Akeelah and the Bee
Photos and Video
In Doug Atchison's new inspirational drama, Akeelah Anderson (Keke Palmer) is a precocious 11-year-old girl from south Los Angeles. But life isn't always easy, even for this gifted preteen. Her mother Tanya (Angela Basset) is a single working mom, and the neighborhood feels tougher every day. Recognizing her gift for words, a teacher convinces Akeelah to participate in the school spelling bee. Before long, she's on her way to compete for a spot in the Scripps National Spelling Bee. Despite her mother's objections, and with the help of her principal Mr. Welch (Curtis Armstrong), Akeelah begins her tutelage with the retired Dr. Larabee (Laurence Fishburne). Dr. Larabee's strict, old-school training techniques are a wake-up call for Akeelah-she can either lose a once-in-a-lifetime opportunity to work with him, or change her life around. As she starts to train with Dr. Larabee, they build a friendship based on respect and hard work, and she learns that the world is much bigger than her neighborhood. But all of her training is threatened when her mother learns the truth and forbids her to continue. In a nail-biting third act, Akeelah transforms her life by forging forward and competing nationally. By the time the competition arrives, she has more coaches than she ever imagined: Everybody in the neighborhood helps her learn words as they too transform with Akeelah's success. A rousing story, Akeelah and the Bee will surely warm hearts and inspire both kids and adults.

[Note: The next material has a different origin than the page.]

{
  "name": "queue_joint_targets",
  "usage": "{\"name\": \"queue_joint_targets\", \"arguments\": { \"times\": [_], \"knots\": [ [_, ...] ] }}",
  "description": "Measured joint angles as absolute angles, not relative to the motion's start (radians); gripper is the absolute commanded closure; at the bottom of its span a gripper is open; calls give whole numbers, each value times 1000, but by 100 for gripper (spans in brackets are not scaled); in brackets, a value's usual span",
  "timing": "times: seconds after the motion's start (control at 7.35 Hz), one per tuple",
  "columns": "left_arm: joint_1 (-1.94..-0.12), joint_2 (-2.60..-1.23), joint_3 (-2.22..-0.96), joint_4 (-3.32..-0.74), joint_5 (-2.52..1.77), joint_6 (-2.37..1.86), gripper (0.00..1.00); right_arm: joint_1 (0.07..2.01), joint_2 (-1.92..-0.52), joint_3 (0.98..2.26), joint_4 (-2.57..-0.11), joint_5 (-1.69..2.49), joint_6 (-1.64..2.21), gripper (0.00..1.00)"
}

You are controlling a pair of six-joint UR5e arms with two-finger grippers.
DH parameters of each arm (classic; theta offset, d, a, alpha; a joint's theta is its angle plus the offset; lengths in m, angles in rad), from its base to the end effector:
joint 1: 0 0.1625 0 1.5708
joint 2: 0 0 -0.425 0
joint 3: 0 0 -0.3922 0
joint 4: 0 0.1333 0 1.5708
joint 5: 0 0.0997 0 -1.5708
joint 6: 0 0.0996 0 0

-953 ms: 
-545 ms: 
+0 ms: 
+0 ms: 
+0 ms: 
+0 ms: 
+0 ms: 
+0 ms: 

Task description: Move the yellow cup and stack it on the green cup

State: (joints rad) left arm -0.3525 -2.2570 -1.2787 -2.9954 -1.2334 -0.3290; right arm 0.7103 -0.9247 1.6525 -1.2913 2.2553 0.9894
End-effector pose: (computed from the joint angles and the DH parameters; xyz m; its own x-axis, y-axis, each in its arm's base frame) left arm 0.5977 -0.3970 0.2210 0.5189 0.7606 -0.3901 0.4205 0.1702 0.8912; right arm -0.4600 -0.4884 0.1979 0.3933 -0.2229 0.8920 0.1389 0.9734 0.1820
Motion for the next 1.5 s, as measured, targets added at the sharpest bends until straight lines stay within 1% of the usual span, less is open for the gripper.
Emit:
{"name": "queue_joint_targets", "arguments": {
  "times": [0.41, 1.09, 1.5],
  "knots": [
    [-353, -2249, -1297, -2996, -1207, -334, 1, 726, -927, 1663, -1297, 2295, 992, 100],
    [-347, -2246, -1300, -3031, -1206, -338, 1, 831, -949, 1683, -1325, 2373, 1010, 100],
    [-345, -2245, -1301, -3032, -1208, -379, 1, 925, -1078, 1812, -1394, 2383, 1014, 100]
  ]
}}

Director's Statement Collapse
There is a piece of dialogue from Akeelah and the Bee that I chose to eliminate from the final cut because it states one of the film's central theses too explicitly. But it seems appropriate for a rumination like this. Akeelah's mentor, Dr. Larabee, tells her that maybe a cure for cancer hasn’t been discovered yet because "the person who could have discovered that cure couldn't do so because they were too busy starving in Somalia, or being oppressed in Afghanistan…Or maybe she just didn't think she had what it takes." At the heart of the film is the notion that in the absence of uncontrollable circumstances, the only thing holding one back from attempting greatness is fear. Akeelah must deem herself worthy of her unspoken goals before she can pursue them. Through her efforts to make it to the National Spelling Bee, she challenges her family and her community to rise to her high standards. And in her relationship with Dr. Larabee, we see a model by which true education can be achieved; one in which intellectual curiosity is nurtured, learning becomes fun, and hard work is richly rewarded. I hope this film does for the audience what Larabee does for Akeelah: enriches, inspires, and above all, entertains.
Film Information Collapse
[AKEEL] | 2006 | 112 | Narrative Feature
Directed by: Doug Atchison
Foreign Title: (Akeelah and the Bee)
Premiere: New York
About the Director(s)Collapse
Doug Atchison has been making movies since he was 14. After attending the University of Southern California's School of Cinema-Television, he directed numerous award-winning short films. His script for Akeelah and the Bee won the prestigious Nicholl Fellowship in Screenwriting. In 2001, Atchison wrote, directed, and produced the independent feature The Pornographer, which played in several international film festivals and on HBO. He recently adapted the novel The Breadwinner into a feature teleplay for ABC/Touchstone and Glenn Close, and he cowrote the screen adaptation of Spinning into Butter. Atchison is also adapting Kahlil Ashanti's one-man show Basic Training into a feature film with producer Barry Josephson. Atchison works as a "script doctor" for major studios and has taught directing and screenwriting courses.